[Start of section]

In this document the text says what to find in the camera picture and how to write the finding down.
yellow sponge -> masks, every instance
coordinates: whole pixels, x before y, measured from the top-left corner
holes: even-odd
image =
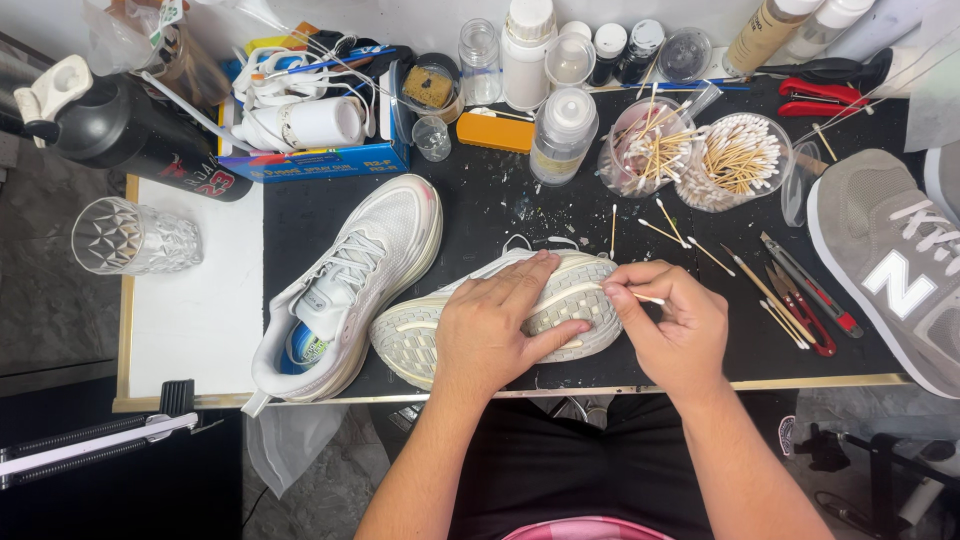
[[[465,144],[530,154],[534,123],[466,113],[457,120],[457,138]]]
[[[424,105],[442,109],[452,86],[453,82],[440,73],[415,65],[403,81],[403,93]]]

black mat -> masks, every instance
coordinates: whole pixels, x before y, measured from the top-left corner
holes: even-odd
[[[779,82],[761,77],[751,91],[730,91],[707,108],[698,124],[737,111],[753,111],[775,118],[791,136],[799,138],[813,121],[825,118],[779,118],[777,107],[785,98],[777,94]],[[678,101],[687,94],[664,94]],[[600,132],[634,102],[635,91],[594,94],[600,113]],[[916,178],[922,177],[923,153],[903,154],[907,104],[890,100],[876,114],[858,114],[828,132],[837,157],[842,159],[866,148],[882,148],[904,160]],[[729,277],[699,251],[685,250],[637,223],[638,217],[667,228],[665,218],[650,198],[624,199],[603,186],[595,175],[599,143],[594,143],[577,176],[557,188],[539,187],[528,168],[528,156],[459,144],[453,137],[450,157],[439,163],[421,158],[413,150],[413,170],[440,192],[444,205],[444,239],[437,262],[427,274],[401,294],[403,302],[454,282],[501,254],[513,233],[531,240],[551,235],[576,241],[582,249],[599,253],[610,249],[611,212],[617,203],[616,261],[663,258],[680,264],[707,287],[731,302],[730,340],[724,371],[730,380],[779,380],[833,376],[901,373],[903,370],[874,331],[869,320],[832,278],[813,251],[806,227],[787,227],[780,213],[780,193],[718,214],[691,210],[677,198],[672,186],[658,194],[677,219],[683,234],[694,235],[727,264],[719,242],[743,257],[756,274],[765,278],[769,263],[759,240],[766,231],[803,264],[821,285],[845,307],[864,329],[860,339],[846,337],[817,311],[837,343],[833,358],[802,352],[783,335],[759,306],[762,298],[742,272]],[[829,156],[821,146],[825,160]],[[264,191],[264,311],[280,290],[295,280],[328,247],[353,208],[393,174],[318,179],[268,184]],[[550,244],[547,247],[562,248]],[[579,360],[534,366],[508,385],[510,390],[633,386],[651,384],[636,364],[633,347],[621,335],[603,353]],[[373,349],[356,381],[340,397],[400,396],[422,393],[397,377]]]

hand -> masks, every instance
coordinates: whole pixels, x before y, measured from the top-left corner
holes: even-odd
[[[569,320],[535,337],[520,331],[559,265],[560,256],[540,250],[487,280],[467,280],[457,287],[437,327],[434,394],[458,395],[485,405],[537,360],[590,329],[588,321]]]
[[[697,401],[723,386],[727,301],[662,260],[624,264],[604,280],[604,293],[636,349],[640,368],[675,404]],[[633,292],[663,298],[654,324]]]

cardboard box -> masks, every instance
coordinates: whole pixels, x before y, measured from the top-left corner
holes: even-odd
[[[389,139],[346,148],[321,148],[293,154],[247,156],[220,139],[217,159],[231,171],[255,182],[272,184],[291,180],[326,179],[364,174],[403,173],[410,170],[410,145],[396,136],[390,102],[381,101],[378,129],[388,127]],[[220,106],[220,125],[229,129],[240,119],[240,106],[232,96]]]

black bottle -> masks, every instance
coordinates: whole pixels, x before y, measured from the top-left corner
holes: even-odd
[[[591,86],[603,86],[610,80],[620,53],[626,45],[627,31],[615,22],[607,23],[597,30],[596,36],[593,37],[597,61],[588,80]]]
[[[630,43],[620,55],[613,75],[624,85],[635,85],[643,79],[663,45],[663,26],[653,19],[644,19],[630,32]]]
[[[217,161],[215,137],[151,98],[127,75],[93,76],[93,87],[63,107],[54,122],[25,131],[91,169],[116,168],[216,199],[236,201],[253,182]]]

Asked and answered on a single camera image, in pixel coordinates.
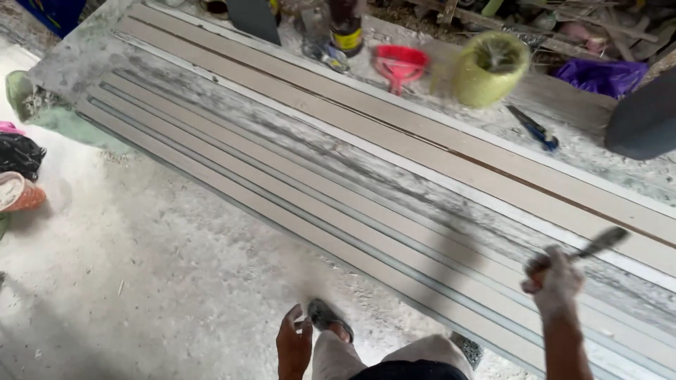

[End of section]

§ EXERCISE INSTRUCTIONS: Since the pictures are not wanted, give the material again exactly without them.

§ EXPECTED OUTPUT:
In this document the text says what to find in the camera picture and how to write the finding down.
yellow sponge -> masks, every instance
coordinates: whole pixels, x before y, measured from the top-left corner
holes: even-odd
image =
[[[465,144],[530,154],[534,123],[466,113],[457,120],[457,138]]]
[[[424,105],[442,109],[452,86],[453,82],[440,73],[415,65],[403,81],[403,93]]]

black mat -> masks, every instance
coordinates: whole pixels, x before y, measured from the top-left corner
holes: even-odd
[[[779,82],[761,77],[751,91],[730,91],[707,108],[698,124],[737,111],[753,111],[775,118],[791,136],[799,138],[813,121],[825,118],[779,118],[777,107],[785,98],[777,94]],[[678,101],[687,94],[664,94]],[[600,132],[634,102],[635,91],[594,94],[600,113]],[[916,178],[922,177],[923,153],[903,154],[907,104],[890,100],[876,114],[858,114],[828,132],[837,157],[842,159],[866,148],[882,148],[904,160]],[[729,277],[699,251],[685,250],[637,223],[638,217],[667,228],[665,218],[650,198],[624,199],[603,186],[595,175],[599,143],[594,143],[577,176],[557,188],[539,187],[528,168],[528,156],[459,144],[453,137],[450,157],[439,163],[421,158],[413,150],[413,170],[440,192],[444,205],[444,239],[437,262],[427,274],[401,294],[403,302],[454,282],[501,254],[513,233],[531,240],[551,235],[576,241],[582,249],[599,253],[610,249],[611,212],[617,203],[616,261],[663,258],[680,264],[707,287],[731,302],[730,340],[724,371],[730,380],[779,380],[833,376],[901,373],[903,370],[874,331],[869,320],[832,278],[813,251],[806,227],[787,227],[780,213],[780,193],[718,214],[691,210],[677,198],[672,186],[658,194],[677,219],[683,234],[694,235],[727,264],[719,242],[743,257],[756,274],[765,278],[769,263],[759,240],[766,231],[803,264],[821,285],[845,307],[864,329],[860,339],[846,337],[817,311],[837,343],[833,358],[802,352],[783,335],[759,306],[762,298],[742,272]],[[829,156],[821,146],[825,160]],[[264,191],[264,311],[280,290],[295,280],[328,247],[353,208],[393,174],[318,179],[268,184]],[[550,244],[547,247],[562,248]],[[579,360],[534,366],[508,385],[510,390],[633,386],[651,384],[636,364],[633,347],[621,335],[603,353]],[[373,349],[356,381],[340,397],[400,396],[422,393],[397,377]]]

hand -> masks, every instance
coordinates: whole pixels, x before y, measured from the top-left corner
holes: even-odd
[[[569,320],[535,337],[520,331],[559,265],[560,256],[540,250],[487,280],[467,280],[457,287],[437,327],[434,394],[458,395],[485,405],[537,360],[590,329],[588,321]]]
[[[697,401],[723,386],[727,301],[662,260],[624,264],[604,280],[604,293],[636,349],[640,368],[675,404]],[[633,292],[663,298],[654,324]]]

cardboard box -> masks, every instance
coordinates: whole pixels, x before y, measured from the top-left corner
holes: even-odd
[[[389,139],[346,148],[321,148],[293,154],[247,156],[220,139],[217,159],[231,171],[255,182],[272,184],[291,180],[326,179],[364,174],[403,173],[410,170],[410,145],[396,136],[390,102],[381,101],[378,129],[388,127]],[[220,106],[220,125],[229,129],[240,119],[240,106],[232,96]]]

black bottle -> masks, every instance
coordinates: whole pixels, x before y, measured from the top-left corner
holes: even-odd
[[[591,86],[603,86],[610,80],[620,53],[626,45],[627,31],[615,22],[607,23],[597,30],[596,36],[593,37],[597,61],[588,80]]]
[[[630,43],[620,55],[613,75],[624,85],[635,85],[643,79],[663,45],[663,26],[653,19],[644,19],[630,32]]]
[[[217,161],[215,137],[151,98],[127,75],[93,76],[93,87],[63,107],[54,122],[25,131],[91,169],[116,168],[216,199],[236,201],[253,182]]]

Asked and answered on a single camera image, in pixel coordinates.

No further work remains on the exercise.